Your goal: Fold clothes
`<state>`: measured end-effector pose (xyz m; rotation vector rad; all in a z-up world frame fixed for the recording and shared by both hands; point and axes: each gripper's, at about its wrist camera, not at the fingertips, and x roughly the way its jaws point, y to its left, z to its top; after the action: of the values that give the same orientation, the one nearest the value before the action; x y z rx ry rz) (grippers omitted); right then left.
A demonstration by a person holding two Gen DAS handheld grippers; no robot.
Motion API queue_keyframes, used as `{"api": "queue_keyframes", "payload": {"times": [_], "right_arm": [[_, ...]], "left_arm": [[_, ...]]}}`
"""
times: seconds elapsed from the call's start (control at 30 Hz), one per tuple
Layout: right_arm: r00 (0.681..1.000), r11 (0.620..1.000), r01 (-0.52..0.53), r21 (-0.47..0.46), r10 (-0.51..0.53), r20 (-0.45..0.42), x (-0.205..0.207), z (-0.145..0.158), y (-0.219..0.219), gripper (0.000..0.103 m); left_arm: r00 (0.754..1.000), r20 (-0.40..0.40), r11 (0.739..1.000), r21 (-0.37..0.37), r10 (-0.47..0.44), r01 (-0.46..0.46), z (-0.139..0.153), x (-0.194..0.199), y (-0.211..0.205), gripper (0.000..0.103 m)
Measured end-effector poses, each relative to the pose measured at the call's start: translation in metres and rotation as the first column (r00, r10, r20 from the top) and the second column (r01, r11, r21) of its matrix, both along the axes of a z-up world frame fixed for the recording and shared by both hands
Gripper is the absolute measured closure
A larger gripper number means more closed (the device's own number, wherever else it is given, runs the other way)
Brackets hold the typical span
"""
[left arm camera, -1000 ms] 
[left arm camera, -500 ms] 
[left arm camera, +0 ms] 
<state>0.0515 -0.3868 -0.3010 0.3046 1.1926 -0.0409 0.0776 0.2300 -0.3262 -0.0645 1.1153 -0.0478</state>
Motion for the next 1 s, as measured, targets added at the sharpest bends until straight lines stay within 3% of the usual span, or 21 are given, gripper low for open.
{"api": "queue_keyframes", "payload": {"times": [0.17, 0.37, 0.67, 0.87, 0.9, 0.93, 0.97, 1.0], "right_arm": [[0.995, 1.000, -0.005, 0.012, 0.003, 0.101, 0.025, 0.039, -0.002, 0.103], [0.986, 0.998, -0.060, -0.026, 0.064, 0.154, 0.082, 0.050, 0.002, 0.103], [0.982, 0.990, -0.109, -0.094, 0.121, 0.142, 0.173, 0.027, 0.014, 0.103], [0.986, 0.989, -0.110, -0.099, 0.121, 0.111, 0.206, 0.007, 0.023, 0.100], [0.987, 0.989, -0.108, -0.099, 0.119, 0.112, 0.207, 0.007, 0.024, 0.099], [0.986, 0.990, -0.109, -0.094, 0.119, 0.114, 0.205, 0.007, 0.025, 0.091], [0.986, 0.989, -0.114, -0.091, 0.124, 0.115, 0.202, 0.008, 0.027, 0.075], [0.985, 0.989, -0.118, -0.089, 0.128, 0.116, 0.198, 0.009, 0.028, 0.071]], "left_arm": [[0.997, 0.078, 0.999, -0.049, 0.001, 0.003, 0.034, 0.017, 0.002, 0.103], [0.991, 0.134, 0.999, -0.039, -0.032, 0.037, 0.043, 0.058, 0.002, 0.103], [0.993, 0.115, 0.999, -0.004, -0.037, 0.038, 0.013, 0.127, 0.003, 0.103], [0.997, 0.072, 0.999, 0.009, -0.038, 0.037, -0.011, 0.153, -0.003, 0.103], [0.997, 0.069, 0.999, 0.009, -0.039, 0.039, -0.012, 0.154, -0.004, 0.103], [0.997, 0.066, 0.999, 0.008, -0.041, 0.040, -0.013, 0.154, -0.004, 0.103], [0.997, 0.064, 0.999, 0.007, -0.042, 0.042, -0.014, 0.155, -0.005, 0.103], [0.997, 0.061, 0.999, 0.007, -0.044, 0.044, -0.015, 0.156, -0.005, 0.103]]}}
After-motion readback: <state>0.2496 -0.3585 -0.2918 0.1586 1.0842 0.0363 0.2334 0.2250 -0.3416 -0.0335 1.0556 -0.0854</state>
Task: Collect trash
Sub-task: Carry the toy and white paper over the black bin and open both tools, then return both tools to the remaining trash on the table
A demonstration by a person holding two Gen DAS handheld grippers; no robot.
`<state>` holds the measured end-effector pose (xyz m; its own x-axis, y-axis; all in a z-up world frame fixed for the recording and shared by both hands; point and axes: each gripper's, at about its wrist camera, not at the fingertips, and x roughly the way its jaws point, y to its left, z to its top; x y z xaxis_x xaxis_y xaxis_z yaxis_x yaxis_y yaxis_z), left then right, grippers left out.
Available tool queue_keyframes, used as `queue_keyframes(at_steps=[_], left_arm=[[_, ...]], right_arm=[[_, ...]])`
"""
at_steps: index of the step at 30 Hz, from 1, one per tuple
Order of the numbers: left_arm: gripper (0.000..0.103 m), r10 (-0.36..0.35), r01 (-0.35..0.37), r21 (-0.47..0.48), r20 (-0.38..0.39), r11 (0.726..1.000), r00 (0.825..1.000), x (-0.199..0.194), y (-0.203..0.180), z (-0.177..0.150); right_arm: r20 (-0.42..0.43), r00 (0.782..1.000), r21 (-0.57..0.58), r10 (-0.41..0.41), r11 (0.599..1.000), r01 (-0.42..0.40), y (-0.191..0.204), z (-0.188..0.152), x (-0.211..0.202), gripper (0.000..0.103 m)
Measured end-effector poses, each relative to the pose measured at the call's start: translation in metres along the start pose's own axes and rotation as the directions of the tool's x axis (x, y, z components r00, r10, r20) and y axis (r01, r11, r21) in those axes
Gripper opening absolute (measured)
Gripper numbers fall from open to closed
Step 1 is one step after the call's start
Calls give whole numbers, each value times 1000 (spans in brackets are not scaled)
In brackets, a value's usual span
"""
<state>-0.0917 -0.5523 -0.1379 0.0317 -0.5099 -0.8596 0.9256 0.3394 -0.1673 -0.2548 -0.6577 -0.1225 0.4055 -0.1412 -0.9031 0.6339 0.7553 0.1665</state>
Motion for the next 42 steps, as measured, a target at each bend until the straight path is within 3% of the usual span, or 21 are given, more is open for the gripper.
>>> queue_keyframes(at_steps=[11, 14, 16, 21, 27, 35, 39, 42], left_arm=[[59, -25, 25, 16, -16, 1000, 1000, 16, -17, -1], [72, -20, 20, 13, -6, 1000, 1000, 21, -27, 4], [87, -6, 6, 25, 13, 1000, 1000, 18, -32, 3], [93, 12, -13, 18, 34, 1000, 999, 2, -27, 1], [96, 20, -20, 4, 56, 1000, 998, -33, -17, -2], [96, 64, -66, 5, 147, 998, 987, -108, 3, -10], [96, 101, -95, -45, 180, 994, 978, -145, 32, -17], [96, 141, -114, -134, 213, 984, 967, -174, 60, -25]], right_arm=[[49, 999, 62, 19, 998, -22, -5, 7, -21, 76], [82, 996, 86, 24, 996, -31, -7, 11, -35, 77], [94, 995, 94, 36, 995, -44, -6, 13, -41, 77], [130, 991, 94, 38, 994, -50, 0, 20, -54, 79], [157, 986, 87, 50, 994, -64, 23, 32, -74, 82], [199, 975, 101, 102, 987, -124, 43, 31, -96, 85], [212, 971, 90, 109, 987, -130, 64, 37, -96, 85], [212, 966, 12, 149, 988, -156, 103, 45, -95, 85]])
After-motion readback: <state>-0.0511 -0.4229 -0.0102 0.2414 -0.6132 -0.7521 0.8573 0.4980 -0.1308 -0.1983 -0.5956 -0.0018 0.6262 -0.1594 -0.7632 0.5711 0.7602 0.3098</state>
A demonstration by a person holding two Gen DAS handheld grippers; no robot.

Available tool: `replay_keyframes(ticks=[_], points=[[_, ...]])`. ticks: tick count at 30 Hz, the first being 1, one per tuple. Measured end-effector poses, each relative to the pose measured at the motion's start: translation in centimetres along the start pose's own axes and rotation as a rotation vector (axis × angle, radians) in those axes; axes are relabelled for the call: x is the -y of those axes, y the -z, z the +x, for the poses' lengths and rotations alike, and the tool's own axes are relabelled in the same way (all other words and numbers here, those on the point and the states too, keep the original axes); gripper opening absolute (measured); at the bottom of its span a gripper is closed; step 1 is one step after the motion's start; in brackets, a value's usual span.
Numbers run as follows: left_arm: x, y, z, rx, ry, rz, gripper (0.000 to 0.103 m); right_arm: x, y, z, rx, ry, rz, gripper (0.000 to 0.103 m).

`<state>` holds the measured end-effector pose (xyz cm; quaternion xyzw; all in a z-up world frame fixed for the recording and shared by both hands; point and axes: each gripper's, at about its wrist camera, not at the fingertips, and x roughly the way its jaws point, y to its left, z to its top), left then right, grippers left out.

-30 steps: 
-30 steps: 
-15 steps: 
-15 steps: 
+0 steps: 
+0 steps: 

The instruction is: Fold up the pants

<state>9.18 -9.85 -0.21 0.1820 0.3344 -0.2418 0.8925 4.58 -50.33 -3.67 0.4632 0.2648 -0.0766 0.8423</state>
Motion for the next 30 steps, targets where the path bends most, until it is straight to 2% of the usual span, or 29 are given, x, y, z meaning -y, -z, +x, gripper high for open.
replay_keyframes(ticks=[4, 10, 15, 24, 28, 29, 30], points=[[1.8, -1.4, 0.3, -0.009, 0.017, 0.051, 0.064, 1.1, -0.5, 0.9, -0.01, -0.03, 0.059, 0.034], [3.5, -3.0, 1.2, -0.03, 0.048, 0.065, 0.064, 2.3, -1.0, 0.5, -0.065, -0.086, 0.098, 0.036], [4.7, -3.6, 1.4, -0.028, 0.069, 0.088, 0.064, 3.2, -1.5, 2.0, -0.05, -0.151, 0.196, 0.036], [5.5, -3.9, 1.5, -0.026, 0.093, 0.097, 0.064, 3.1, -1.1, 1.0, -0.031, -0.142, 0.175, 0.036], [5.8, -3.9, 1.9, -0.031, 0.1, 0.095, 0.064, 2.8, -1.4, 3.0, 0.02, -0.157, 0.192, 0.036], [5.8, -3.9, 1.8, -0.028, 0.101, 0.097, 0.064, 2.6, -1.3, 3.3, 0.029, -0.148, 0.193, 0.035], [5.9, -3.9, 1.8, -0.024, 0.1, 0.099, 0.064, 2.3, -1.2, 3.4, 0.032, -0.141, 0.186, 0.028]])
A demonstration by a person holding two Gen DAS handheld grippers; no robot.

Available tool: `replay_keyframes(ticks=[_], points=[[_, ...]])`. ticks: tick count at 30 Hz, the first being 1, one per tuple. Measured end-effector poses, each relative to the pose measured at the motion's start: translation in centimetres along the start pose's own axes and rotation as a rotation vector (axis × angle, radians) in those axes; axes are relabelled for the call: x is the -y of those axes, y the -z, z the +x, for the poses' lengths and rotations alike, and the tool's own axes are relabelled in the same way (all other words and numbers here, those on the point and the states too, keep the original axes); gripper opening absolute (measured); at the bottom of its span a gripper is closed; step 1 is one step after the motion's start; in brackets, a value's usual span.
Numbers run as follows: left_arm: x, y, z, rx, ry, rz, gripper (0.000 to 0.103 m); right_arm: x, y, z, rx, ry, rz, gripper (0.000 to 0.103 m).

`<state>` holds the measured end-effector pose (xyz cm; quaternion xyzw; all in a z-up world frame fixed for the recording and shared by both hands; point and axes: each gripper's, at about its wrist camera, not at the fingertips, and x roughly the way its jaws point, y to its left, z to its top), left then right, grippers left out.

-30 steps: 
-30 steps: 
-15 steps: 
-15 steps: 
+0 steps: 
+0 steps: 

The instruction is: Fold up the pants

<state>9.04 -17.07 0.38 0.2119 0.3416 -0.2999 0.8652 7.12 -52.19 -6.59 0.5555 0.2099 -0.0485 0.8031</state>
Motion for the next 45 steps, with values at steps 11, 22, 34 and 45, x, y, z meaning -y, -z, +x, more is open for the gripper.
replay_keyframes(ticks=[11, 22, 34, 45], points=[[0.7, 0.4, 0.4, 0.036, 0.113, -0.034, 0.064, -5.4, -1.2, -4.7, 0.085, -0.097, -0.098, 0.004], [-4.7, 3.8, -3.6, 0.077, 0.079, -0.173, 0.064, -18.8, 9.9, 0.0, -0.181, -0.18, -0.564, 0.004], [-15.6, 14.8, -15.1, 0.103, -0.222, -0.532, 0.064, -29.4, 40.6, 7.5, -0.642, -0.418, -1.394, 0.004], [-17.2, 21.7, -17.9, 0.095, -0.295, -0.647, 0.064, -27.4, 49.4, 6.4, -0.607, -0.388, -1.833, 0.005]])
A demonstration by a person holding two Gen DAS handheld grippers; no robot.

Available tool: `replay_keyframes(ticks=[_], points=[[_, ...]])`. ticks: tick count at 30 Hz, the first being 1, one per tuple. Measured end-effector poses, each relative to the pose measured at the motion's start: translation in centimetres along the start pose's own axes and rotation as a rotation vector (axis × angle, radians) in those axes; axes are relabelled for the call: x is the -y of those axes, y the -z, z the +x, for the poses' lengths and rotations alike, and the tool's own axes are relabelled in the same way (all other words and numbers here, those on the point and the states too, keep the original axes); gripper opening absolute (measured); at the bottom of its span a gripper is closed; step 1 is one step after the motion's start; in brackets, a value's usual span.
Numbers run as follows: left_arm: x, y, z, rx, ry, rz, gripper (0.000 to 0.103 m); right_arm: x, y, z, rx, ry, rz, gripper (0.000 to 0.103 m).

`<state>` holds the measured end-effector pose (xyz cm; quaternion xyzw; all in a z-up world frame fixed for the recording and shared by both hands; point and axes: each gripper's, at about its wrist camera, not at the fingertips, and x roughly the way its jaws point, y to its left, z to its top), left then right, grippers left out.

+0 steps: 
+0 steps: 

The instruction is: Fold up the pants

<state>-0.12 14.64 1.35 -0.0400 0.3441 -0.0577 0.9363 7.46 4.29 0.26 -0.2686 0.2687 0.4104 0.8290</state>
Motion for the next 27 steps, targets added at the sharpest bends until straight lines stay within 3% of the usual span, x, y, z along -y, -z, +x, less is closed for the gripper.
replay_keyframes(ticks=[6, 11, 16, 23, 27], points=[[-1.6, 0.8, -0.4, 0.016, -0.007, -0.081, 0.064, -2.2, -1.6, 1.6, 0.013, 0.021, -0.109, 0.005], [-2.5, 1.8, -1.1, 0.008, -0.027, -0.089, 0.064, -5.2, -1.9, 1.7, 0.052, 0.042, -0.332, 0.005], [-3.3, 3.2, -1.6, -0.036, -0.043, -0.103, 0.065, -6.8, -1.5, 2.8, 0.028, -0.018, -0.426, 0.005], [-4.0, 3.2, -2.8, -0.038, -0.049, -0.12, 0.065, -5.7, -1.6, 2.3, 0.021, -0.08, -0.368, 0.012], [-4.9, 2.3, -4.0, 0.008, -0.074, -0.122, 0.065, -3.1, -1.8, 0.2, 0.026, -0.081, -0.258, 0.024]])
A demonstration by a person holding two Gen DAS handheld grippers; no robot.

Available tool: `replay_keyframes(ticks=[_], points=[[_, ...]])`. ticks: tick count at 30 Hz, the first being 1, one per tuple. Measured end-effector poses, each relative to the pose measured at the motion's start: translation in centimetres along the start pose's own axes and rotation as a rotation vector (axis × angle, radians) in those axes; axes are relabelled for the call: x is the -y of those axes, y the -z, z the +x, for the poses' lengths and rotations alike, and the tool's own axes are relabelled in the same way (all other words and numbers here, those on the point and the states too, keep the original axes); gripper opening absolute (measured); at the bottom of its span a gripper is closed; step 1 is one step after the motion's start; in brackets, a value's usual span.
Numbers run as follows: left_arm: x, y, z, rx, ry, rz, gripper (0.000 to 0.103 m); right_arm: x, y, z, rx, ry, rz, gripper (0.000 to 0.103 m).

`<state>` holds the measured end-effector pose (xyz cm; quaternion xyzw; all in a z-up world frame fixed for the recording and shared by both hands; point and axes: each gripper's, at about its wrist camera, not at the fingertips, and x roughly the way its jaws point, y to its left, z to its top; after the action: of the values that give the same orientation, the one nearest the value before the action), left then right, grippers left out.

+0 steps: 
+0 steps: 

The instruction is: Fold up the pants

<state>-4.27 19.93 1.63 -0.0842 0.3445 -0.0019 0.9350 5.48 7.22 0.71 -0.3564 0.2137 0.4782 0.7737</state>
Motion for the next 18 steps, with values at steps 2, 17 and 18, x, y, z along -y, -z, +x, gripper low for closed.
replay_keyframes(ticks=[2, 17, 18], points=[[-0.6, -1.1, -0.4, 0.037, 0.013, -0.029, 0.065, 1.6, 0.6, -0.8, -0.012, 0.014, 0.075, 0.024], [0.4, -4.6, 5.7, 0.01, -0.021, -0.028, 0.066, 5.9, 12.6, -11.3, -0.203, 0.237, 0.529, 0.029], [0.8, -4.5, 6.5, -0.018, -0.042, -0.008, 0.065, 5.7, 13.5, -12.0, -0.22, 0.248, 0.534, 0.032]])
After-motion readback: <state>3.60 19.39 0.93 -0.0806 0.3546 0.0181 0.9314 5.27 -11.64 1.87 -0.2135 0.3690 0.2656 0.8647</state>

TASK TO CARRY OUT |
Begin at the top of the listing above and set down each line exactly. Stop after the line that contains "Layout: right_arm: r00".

ANSWER TO THIS EXERCISE |
Your goal: Fold clothes
`<state>`: measured end-effector pose (xyz m; rotation vector rad; all in a z-up world frame fixed for the recording and shared by both hands; point and axes: each gripper's, at about its wrist camera, not at the fingertips, and x roughly the way its jaws point, y to its left, z to its top; after the action: of the values that give the same orientation, the one nearest the value before the action; x y z rx ry rz) (grippers omitted); right then left.
A demonstration by a person holding two Gen DAS handheld grippers; no robot.
Motion API queue_keyframes, used as `{"api": "queue_keyframes", "payload": {"times": [_], "right_arm": [[_, ...]], "left_arm": [[_, ...]]}}`
"""
times: seconds elapsed from the call's start (control at 30 Hz), one per tuple
Layout: right_arm: r00 (0.681..1.000), r11 (0.620..1.000), r01 (-0.52..0.53), r21 (-0.47..0.46), r10 (-0.51..0.53), r20 (-0.45..0.42), x (-0.205..0.207), z (-0.145..0.158), y (-0.219..0.219), gripper (0.000..0.103 m); left_arm: r00 (0.754..1.000), r20 (-0.40..0.40), r11 (0.739..1.000), r21 (-0.37..0.37), r10 (-0.47..0.44), r01 (-0.46..0.46), z (-0.139..0.153), x (-0.194..0.199), y (-0.211..0.205), gripper (0.000..0.103 m)

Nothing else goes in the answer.